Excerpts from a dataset
..............................
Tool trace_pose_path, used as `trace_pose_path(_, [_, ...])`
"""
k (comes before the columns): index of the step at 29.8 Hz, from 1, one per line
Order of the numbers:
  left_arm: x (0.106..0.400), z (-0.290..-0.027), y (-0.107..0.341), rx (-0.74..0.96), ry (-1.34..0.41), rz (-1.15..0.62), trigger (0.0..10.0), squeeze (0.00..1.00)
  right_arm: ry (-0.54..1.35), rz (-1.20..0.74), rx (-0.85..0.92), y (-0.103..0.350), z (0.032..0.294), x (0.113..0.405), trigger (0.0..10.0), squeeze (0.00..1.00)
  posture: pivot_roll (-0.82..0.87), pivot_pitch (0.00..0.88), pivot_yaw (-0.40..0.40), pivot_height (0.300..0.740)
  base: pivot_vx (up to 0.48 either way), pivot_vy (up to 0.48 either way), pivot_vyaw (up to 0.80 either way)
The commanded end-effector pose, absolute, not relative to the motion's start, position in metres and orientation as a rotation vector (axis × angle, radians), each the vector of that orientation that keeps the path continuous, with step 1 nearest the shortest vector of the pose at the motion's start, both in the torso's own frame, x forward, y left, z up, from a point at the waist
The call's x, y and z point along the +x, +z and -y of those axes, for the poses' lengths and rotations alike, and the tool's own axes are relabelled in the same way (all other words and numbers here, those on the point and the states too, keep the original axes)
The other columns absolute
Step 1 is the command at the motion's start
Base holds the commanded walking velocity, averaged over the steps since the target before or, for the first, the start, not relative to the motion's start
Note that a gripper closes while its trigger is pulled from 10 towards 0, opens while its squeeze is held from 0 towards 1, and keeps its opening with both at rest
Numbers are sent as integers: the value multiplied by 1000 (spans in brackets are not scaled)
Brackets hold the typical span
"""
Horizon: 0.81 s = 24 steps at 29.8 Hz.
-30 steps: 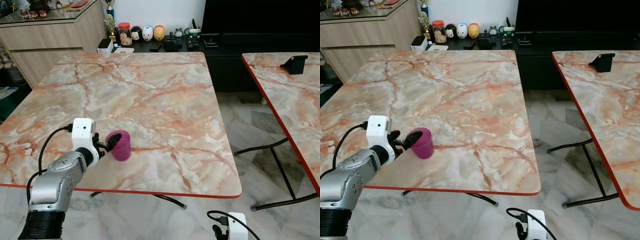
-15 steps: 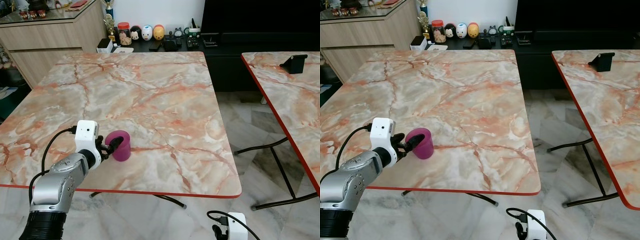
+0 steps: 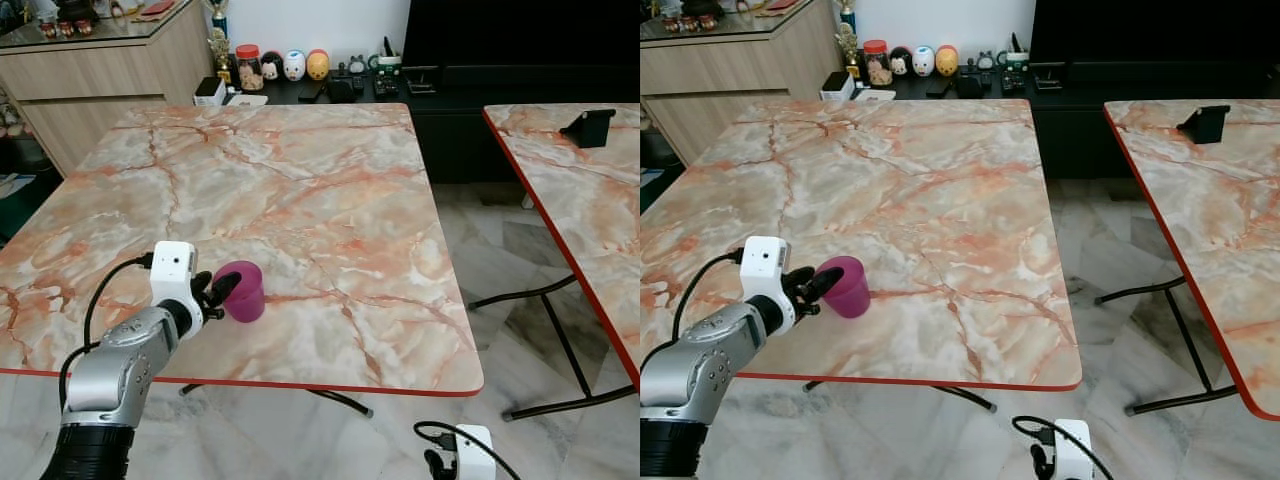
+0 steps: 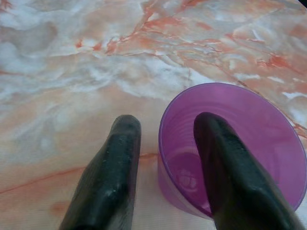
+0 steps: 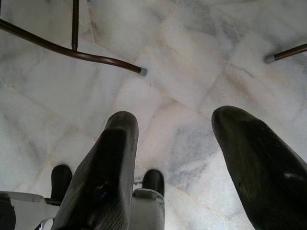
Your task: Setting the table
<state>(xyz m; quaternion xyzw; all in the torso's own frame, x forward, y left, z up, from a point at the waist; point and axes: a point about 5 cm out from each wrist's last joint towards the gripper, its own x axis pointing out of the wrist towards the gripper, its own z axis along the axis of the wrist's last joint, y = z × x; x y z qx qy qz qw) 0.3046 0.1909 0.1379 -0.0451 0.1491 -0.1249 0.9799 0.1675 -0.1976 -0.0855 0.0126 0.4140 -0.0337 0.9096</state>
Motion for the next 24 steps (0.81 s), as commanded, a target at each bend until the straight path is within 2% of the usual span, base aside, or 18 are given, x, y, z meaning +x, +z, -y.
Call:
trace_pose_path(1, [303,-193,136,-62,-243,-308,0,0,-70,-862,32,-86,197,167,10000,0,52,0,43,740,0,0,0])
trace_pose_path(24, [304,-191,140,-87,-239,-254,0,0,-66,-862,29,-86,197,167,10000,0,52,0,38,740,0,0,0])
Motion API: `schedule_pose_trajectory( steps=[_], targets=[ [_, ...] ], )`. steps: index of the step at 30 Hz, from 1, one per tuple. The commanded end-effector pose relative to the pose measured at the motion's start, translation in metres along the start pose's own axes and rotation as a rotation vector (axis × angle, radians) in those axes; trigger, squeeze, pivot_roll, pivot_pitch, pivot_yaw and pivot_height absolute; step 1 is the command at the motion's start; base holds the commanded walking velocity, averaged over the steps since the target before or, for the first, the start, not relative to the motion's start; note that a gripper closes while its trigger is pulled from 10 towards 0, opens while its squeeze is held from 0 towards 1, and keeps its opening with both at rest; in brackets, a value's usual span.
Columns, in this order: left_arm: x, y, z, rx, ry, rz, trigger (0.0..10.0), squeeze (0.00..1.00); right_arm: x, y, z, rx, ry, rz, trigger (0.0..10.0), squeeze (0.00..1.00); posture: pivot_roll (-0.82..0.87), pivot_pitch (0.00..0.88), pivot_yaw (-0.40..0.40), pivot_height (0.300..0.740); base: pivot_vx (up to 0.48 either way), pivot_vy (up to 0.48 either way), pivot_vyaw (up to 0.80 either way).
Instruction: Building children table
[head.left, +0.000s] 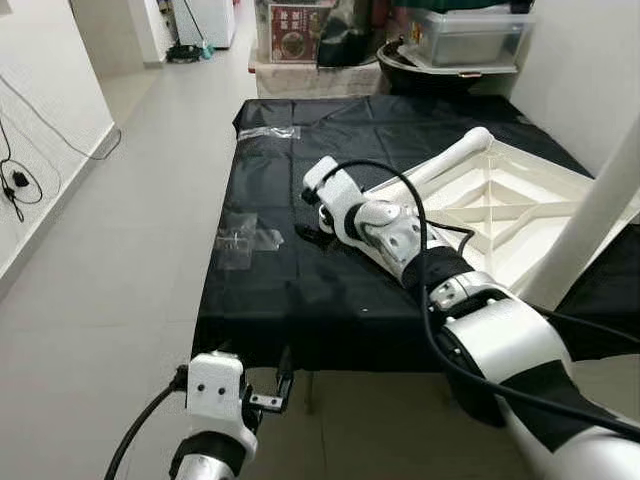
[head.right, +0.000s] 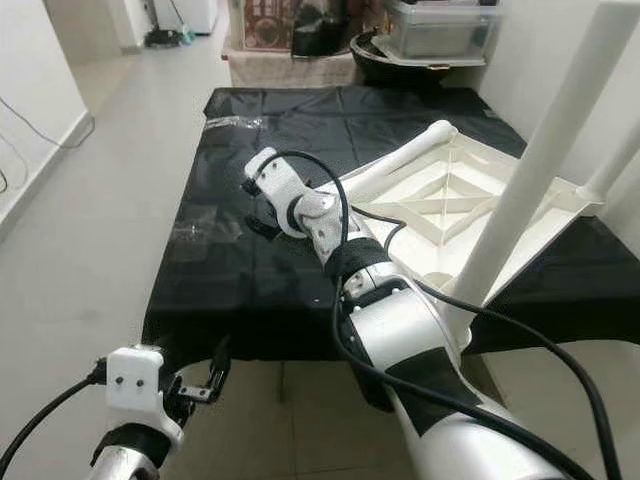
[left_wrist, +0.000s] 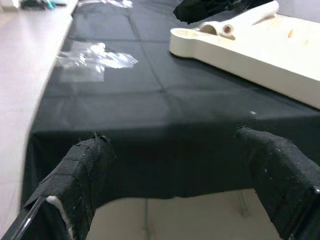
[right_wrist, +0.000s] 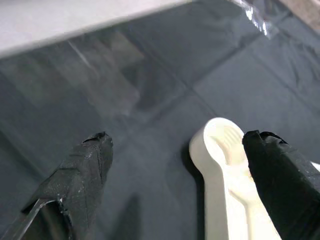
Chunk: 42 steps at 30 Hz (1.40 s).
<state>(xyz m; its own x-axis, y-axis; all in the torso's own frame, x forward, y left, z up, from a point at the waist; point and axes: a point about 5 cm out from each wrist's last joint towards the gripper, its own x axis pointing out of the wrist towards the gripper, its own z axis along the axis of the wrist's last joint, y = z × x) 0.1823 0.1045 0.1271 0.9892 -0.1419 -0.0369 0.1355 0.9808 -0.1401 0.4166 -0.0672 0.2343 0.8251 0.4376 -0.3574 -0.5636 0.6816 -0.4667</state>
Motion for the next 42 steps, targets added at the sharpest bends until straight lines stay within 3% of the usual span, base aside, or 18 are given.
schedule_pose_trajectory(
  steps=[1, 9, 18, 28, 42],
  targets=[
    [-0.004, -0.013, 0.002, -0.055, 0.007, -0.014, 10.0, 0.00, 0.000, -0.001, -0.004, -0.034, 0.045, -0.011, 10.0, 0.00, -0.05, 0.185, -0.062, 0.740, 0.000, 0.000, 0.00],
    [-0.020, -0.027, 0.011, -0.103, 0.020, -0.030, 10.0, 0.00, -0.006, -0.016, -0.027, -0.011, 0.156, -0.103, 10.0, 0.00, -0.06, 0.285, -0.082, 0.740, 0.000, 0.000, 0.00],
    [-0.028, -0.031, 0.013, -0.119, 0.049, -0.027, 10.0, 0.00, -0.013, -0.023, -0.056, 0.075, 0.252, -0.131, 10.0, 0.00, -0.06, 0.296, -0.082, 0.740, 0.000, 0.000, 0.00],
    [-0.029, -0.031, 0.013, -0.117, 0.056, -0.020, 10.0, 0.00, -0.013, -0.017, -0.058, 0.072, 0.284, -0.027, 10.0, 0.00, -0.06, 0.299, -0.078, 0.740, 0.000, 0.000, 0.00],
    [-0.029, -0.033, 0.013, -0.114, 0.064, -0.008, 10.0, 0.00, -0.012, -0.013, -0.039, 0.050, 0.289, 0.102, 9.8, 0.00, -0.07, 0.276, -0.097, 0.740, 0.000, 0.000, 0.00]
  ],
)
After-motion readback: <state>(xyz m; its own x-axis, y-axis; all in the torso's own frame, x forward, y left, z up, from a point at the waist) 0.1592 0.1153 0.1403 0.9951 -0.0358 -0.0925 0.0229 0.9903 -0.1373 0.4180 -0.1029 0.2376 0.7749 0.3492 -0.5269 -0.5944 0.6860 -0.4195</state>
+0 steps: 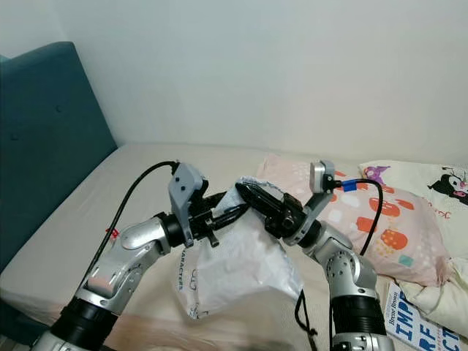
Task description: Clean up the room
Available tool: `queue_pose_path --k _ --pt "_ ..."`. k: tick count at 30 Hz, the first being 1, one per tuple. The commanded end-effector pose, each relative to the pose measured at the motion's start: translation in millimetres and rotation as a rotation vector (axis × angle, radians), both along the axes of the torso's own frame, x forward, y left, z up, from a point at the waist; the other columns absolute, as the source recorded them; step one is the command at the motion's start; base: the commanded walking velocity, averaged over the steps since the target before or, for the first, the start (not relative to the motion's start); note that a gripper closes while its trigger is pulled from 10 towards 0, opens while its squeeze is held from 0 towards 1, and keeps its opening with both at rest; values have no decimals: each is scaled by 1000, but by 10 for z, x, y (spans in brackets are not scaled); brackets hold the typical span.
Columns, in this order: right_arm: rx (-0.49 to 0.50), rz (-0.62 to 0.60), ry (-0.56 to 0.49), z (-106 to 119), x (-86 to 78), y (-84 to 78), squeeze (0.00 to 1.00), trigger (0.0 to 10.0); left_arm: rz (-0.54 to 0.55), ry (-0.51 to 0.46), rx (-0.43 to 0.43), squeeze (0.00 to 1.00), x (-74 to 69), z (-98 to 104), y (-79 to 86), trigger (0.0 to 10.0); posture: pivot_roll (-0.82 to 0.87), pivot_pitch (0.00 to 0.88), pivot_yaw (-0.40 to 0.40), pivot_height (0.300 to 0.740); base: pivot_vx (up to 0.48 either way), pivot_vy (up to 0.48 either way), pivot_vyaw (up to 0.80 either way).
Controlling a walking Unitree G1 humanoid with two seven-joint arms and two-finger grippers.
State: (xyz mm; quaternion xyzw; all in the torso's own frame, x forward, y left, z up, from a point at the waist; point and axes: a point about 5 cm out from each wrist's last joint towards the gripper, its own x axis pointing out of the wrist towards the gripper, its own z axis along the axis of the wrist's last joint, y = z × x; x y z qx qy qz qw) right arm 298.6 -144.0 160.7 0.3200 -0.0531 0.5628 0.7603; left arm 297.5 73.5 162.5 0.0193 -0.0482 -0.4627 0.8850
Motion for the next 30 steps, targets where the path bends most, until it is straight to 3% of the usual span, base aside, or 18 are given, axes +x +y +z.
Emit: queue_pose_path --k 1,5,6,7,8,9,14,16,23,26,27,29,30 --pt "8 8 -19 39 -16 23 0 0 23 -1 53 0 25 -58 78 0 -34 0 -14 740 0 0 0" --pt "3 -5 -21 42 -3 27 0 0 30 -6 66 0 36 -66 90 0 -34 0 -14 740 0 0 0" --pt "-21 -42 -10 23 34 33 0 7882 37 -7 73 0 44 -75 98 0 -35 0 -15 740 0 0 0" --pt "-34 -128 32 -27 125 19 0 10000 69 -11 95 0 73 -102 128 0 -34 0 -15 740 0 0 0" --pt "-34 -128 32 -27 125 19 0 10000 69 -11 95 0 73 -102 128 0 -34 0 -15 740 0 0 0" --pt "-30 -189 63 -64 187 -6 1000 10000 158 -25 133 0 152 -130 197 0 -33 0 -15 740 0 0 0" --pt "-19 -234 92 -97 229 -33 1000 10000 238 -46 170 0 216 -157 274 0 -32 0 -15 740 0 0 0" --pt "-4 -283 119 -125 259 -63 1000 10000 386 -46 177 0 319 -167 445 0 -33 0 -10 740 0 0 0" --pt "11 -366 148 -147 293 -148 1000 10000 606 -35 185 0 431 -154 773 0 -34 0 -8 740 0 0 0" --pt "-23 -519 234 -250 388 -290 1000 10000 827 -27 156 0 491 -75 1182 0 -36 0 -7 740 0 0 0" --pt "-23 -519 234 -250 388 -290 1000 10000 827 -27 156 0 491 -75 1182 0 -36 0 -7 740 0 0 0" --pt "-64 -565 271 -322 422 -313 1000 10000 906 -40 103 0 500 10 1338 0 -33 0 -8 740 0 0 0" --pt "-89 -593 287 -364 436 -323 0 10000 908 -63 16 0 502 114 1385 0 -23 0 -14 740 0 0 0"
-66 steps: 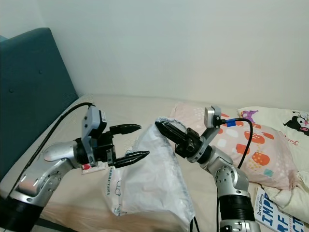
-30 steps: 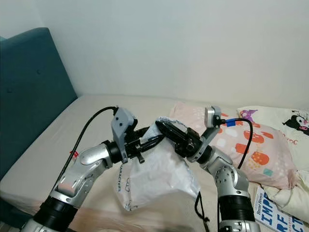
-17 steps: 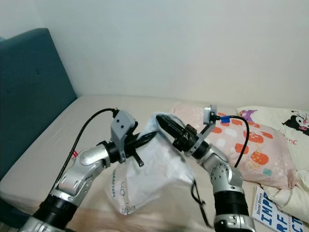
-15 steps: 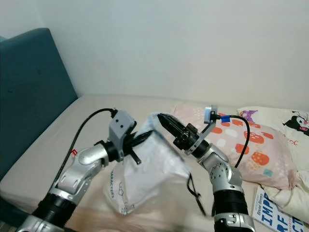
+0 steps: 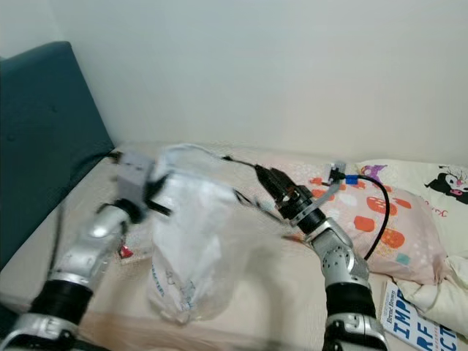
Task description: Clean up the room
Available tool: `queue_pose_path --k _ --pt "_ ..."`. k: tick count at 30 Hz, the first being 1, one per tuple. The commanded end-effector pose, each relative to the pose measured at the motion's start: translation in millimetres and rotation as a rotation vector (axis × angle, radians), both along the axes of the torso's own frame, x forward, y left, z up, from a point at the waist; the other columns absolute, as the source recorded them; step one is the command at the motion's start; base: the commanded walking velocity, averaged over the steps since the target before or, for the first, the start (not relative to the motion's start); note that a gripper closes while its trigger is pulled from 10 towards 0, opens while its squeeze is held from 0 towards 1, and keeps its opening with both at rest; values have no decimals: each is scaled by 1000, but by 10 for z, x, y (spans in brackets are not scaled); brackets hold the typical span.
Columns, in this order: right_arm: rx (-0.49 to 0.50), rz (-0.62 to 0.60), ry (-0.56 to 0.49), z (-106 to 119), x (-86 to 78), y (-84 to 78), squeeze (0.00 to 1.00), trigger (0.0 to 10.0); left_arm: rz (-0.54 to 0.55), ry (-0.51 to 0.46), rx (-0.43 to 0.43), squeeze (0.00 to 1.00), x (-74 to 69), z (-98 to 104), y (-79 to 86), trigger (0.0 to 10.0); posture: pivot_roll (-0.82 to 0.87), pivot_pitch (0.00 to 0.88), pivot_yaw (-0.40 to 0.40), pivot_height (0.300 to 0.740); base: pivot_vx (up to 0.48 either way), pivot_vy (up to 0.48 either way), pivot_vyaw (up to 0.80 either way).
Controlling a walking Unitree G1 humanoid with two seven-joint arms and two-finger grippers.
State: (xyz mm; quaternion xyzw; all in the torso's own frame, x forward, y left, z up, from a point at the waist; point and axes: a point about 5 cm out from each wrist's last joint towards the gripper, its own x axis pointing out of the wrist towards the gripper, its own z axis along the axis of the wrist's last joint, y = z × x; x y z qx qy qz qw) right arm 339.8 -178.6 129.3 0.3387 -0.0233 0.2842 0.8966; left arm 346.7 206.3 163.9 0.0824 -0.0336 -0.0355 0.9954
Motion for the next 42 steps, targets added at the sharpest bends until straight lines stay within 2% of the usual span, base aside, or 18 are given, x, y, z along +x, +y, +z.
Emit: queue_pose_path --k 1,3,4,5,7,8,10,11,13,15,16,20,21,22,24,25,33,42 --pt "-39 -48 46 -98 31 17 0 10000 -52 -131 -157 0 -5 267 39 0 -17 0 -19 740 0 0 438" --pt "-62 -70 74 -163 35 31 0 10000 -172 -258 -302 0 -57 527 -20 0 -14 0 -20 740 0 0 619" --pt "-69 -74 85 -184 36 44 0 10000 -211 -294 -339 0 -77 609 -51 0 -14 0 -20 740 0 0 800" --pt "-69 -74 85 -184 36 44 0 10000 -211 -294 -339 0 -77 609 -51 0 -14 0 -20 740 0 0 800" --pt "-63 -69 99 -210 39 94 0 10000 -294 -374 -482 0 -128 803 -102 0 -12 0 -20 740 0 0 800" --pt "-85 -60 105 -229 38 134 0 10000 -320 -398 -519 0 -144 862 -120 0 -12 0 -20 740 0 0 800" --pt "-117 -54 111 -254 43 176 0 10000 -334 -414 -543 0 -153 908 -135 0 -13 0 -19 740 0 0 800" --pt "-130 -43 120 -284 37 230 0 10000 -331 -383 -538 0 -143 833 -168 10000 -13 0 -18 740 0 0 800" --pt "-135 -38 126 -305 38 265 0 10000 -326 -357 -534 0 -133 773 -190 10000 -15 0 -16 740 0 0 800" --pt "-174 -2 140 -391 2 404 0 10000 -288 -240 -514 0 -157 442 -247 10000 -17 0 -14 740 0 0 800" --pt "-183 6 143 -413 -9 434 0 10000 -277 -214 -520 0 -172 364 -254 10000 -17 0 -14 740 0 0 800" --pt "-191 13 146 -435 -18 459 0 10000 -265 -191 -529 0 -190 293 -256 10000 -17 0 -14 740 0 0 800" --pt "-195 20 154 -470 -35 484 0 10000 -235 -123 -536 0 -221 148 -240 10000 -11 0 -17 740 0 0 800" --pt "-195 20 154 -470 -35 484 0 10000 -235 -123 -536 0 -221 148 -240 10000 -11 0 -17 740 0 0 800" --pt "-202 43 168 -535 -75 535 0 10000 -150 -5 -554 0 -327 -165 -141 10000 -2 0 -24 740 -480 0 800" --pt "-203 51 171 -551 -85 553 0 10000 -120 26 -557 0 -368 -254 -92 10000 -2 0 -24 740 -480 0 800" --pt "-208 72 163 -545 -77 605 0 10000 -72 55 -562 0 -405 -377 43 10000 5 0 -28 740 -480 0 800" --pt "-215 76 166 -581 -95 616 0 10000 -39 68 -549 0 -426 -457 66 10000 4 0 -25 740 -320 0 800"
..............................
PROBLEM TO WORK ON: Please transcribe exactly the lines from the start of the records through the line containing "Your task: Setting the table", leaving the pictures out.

YOUR RESPONSE:
Tool trace_pose_path, used as `trace_pose_path(_, [_, ...])`
"""
k (comes before the columns): index of the step at 29.8 Hz, from 1, one per line
Order of the numbers:
  left_arm: x (0.106..0.400), z (-0.290..-0.027), y (-0.107..0.341), rx (-0.74..0.96), ry (-1.34..0.41), rz (-1.15..0.62), trigger (0.0..10.0), squeeze (0.00..1.00)
  right_arm: ry (-0.54..1.35), rz (-1.20..0.74), rx (-0.85..0.92), y (-0.103..0.350), z (0.032..0.294), x (0.113..0.405), trigger (0.0..10.0), squeeze (0.00..1.00)
  posture: pivot_roll (-0.82..0.87), pivot_pitch (0.00..0.88), pivot_yaw (-0.40..0.40), pivot_height (0.300..0.740)
  base: pivot_vx (up to 0.48 either way), pivot_vy (up to 0.48 either way), pivot_vyaw (up to 0.80 either way)
The commanded end-effector pose, absolute, not relative to the motion's start, position in metres and orientation as a rotation vector (axis × angle, radians), each the vector of that orientation that keeps the path continuous, with step 1 nearest the shortest vector of the pose at the motion's start, both in the torso's own frame, x forward, y left, z up, from a point at the waist
The call's x, y and z point along the +x, +z and -y of those axes, for the poses' lengths and rotations alike, and the tool's own axes are relabelled in the same way (all other words and numbers here, those on the point and the states too, keep the original axes)
The other columns absolute
Step 1 is the command at the motion's start
Base holds the commanded walking velocity, averaged over the steps since the target before or, for the first, the start, not relative to the motion's start
Note that a gripper closes while its trigger is pulled from 10 towards 0, opens while its squeeze is held from 0 towards 1, and keeps its opening with both at rest
Numbers are sent as integers: the value multiplied by 1000 (spans in brackets are not scaled)
Brackets hold the typical span
"""
Horizon: 0.81 s = 24 steps at 29.8 Hz.
-30 steps: 
-15 steps: 
+0 steps: 
+0 steps: 
+0 steps: 
Your task: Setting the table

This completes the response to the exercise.